Re: [RFC PATCH] mm, oom_reaper: gather each vma to prevent leaking TLB entry

From: Michal Hocko
Date: Mon Nov 06 2017 - 05:40:16 EST


On Mon 06-11-17 17:59:54, Wangnan (F) wrote:
>
>
> On 2017/11/6 16:52, Michal Hocko wrote:
> > On Mon 06-11-17 15:04:40, Bob Liu wrote:
> > > On Mon, Nov 6, 2017 at 11:36 AM, Wang Nan <wangnan0@xxxxxxxxxx> wrote:
> > > > tlb_gather_mmu(&tlb, mm, 0, -1) means gathering all virtual memory space.
> > > > In this case, tlb->fullmm is true. Some archs like arm64 doesn't flush
> > > > TLB when tlb->fullmm is true:
> > > >
> > > > commit 5a7862e83000 ("arm64: tlbflush: avoid flushing when fullmm == 1").
> > > >
> > > CC'ed Will Deacon.
> > >
> > > > Which makes leaking of tlb entries. For example, when oom_reaper
> > > > selects a task and reaps its virtual memory space, another thread
> > > > in this task group may still running on another core and access
> > > > these already freed memory through tlb entries.
> > No threads should be running in userspace by the time the reaper gets to
> > unmap their address space. So the only potential case is they are
> > accessing the user memory from the kernel when we should fault and we
> > have MMF_UNSTABLE to cause a SIGBUS. So is the race you are describing
> > real?
> >
> > > > This patch gather each vma instead of gathering full vm space,
> > > > tlb->fullmm is not true.

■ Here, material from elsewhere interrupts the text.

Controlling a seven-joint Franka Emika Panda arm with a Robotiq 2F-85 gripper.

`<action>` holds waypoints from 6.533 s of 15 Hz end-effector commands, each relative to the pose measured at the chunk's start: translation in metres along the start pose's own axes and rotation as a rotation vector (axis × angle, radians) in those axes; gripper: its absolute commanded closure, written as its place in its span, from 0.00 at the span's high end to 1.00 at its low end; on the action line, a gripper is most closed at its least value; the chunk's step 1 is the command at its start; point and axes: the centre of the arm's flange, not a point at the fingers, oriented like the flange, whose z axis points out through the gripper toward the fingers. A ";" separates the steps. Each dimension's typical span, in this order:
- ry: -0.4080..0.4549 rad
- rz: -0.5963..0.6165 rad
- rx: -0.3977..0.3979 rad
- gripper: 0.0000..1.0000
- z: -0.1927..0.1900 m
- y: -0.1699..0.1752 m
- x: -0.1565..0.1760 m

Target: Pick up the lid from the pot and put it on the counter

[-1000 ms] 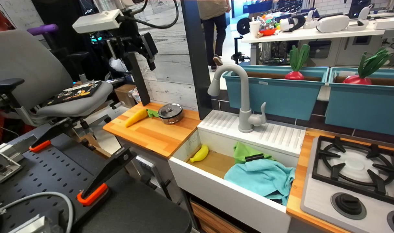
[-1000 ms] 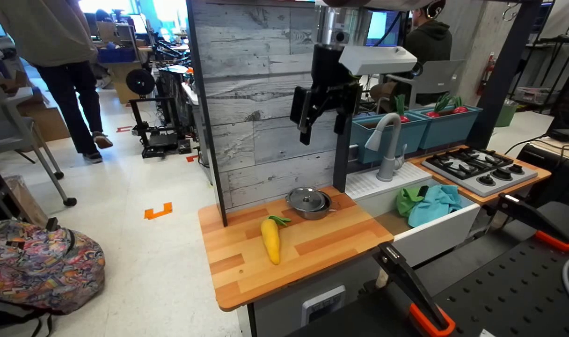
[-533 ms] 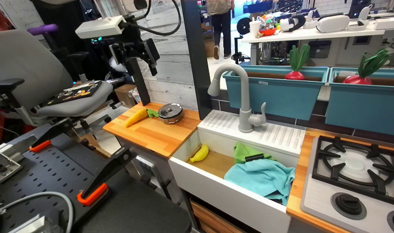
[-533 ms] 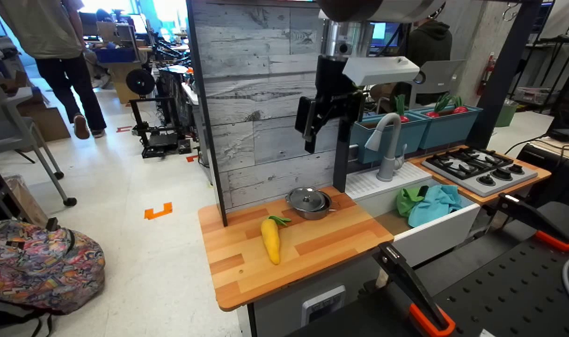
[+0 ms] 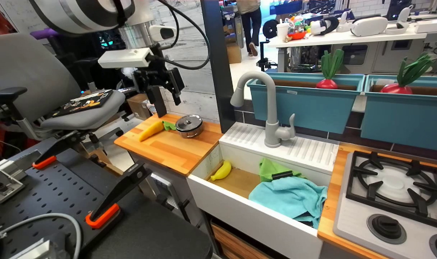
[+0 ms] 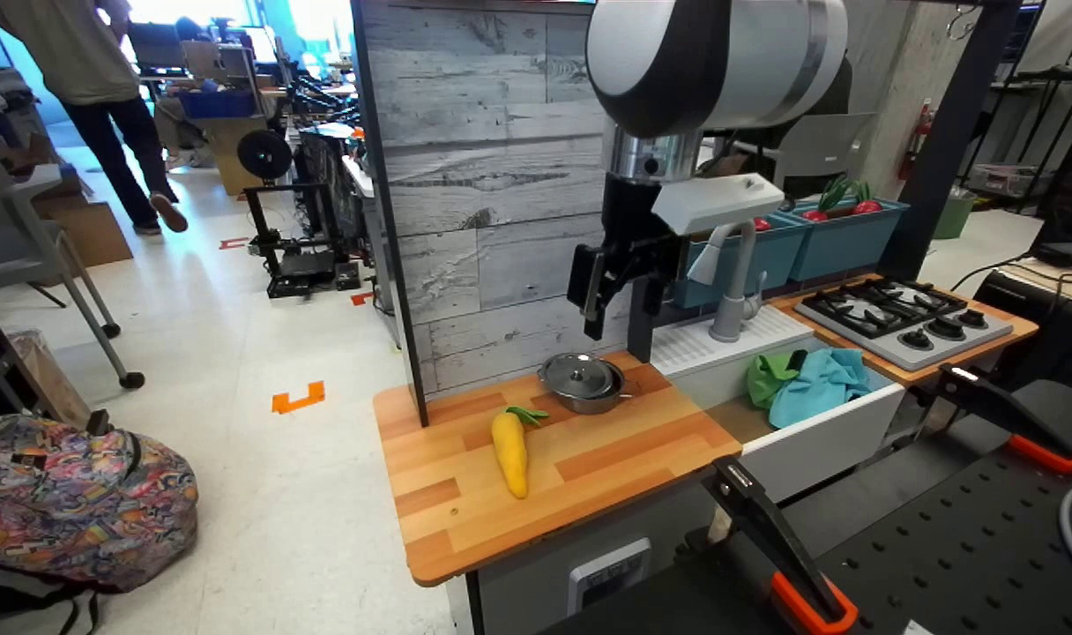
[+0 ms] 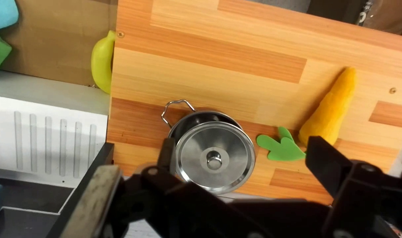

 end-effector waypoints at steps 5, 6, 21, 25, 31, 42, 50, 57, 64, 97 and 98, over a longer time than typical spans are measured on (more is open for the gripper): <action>0.049 0.004 0.016 1.00 0.053 0.011 0.030; 0.046 0.006 0.018 1.00 0.058 0.011 0.035; -0.017 -0.055 0.075 0.58 0.106 0.028 0.076; -0.033 -0.071 0.082 0.27 0.110 0.029 0.074; 0.001 -0.068 0.042 0.00 0.114 0.020 0.067; 0.057 -0.063 0.029 0.62 0.105 0.013 0.058; 0.114 -0.039 0.029 1.00 0.098 0.015 0.059; 0.166 0.006 0.007 0.81 0.101 0.013 0.065; 0.158 0.023 -0.003 0.27 0.105 0.016 0.067; -0.014 -0.344 -0.056 0.05 0.115 -0.058 -0.019; -0.023 -0.348 -0.058 0.05 0.119 -0.059 -0.018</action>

The behavior of oom reaper become similar
> > > > to munmapping before do_exit, which should be safe for all archs.
> > I do not have any objections to do per vma tlb flushing because it would
> > free gathered pages sooner but I am not sure I see any real problem
> > here. Have you seen any real issues or this is more of a review driven
> > fix?
>
> We saw the problem when we try to reuse oom reaper's code in
> another situation. In our situation, we allow reaping a task
> before all other tasks in its task group finish their exiting
> procedure.
>
> I'd like to know what ensures "No threads should be running in
> userspace by the time the reaper"?

All tasks are killed by the time. So they should be taken out to the
kernel.
--
Michal Hocko
SUSE Labs